• [Directions for this task]
If a line of the records holds the word "bottle", copy it out.
━━━━━ Provided material
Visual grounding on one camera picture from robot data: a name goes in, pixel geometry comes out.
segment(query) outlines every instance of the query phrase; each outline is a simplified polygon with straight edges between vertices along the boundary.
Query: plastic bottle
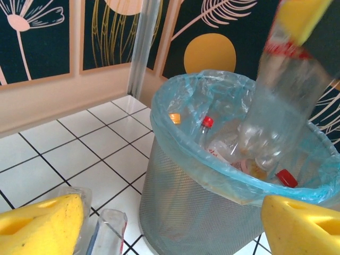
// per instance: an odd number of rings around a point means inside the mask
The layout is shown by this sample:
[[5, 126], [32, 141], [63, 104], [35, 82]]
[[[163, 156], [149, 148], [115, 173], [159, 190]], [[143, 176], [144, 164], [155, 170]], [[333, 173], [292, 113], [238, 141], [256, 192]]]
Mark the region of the plastic bottle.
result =
[[264, 168], [275, 165], [298, 141], [316, 102], [330, 83], [321, 65], [274, 21], [260, 60], [252, 105], [239, 146]]
[[261, 169], [253, 159], [243, 159], [234, 162], [231, 165], [245, 174], [249, 174], [259, 180], [264, 181], [267, 179], [267, 172]]
[[205, 116], [201, 124], [200, 130], [196, 135], [195, 142], [202, 146], [204, 149], [207, 146], [207, 133], [214, 124], [214, 120], [209, 116]]
[[242, 159], [242, 155], [238, 147], [238, 127], [240, 120], [232, 120], [227, 122], [222, 131], [217, 134], [207, 147], [207, 151], [218, 159], [232, 163]]

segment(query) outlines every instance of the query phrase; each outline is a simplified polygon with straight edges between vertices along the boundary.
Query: metal mesh trash can
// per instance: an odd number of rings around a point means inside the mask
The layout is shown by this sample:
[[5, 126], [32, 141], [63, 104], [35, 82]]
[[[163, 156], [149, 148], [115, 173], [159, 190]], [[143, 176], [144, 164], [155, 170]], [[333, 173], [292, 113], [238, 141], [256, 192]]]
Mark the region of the metal mesh trash can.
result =
[[260, 210], [205, 190], [154, 140], [139, 217], [160, 255], [232, 255], [263, 232]]
[[[299, 182], [294, 189], [246, 175], [193, 141], [212, 107], [219, 115], [212, 133], [243, 119], [254, 87], [242, 75], [203, 71], [171, 78], [156, 92], [150, 117], [155, 140], [139, 217], [160, 255], [234, 254], [263, 232], [260, 207], [269, 194], [322, 206], [338, 203], [340, 155], [313, 124], [306, 123], [301, 141], [279, 162]], [[180, 127], [168, 117], [173, 112], [185, 113]]]

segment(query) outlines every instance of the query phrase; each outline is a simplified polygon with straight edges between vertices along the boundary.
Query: flower illustration
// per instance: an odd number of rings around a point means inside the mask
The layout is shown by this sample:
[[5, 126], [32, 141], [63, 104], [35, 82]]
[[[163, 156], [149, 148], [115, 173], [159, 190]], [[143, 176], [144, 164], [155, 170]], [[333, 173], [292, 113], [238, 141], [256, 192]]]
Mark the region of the flower illustration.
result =
[[62, 7], [48, 8], [54, 0], [0, 0], [0, 8], [5, 13], [9, 25], [16, 31], [22, 61], [28, 80], [32, 80], [25, 53], [21, 32], [29, 29], [58, 25], [65, 20]]

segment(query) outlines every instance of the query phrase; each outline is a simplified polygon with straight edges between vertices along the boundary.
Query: botanical print
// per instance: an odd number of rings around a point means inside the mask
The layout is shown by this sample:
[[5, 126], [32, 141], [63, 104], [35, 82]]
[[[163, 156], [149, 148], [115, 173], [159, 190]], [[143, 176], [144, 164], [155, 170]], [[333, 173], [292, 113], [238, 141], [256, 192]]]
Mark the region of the botanical print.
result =
[[278, 0], [183, 0], [163, 71], [217, 69], [255, 79]]
[[[85, 1], [83, 70], [131, 62], [141, 8], [142, 0]], [[153, 44], [162, 33], [164, 1], [160, 1], [159, 9]]]
[[340, 92], [336, 89], [340, 81], [329, 85], [318, 101], [309, 119], [320, 128], [340, 151]]
[[1, 85], [69, 73], [69, 1], [0, 0], [0, 10]]

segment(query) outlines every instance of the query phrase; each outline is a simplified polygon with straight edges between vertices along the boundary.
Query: clear plastic container
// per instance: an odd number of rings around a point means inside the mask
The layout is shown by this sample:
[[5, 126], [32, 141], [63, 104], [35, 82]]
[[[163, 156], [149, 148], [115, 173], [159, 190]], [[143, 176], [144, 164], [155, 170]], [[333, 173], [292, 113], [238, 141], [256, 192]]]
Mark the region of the clear plastic container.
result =
[[214, 136], [207, 151], [226, 163], [241, 160], [242, 155], [238, 147], [239, 125], [239, 120], [226, 123], [221, 132]]
[[209, 116], [206, 116], [203, 119], [203, 122], [201, 124], [201, 128], [198, 131], [198, 134], [196, 135], [195, 142], [202, 146], [204, 149], [207, 147], [207, 134], [211, 127], [214, 124], [214, 120], [210, 118]]
[[239, 145], [270, 168], [299, 142], [317, 100], [331, 82], [321, 65], [290, 43], [277, 22], [263, 51], [256, 92], [241, 125]]
[[253, 159], [243, 159], [231, 163], [231, 165], [245, 174], [249, 174], [259, 180], [264, 181], [267, 179], [267, 172], [261, 169]]
[[86, 255], [122, 255], [128, 218], [113, 209], [104, 209], [98, 218]]
━━━━━━━━━━
• [Solution to this task]
Query: plastic bottle
Mark the region of the plastic bottle.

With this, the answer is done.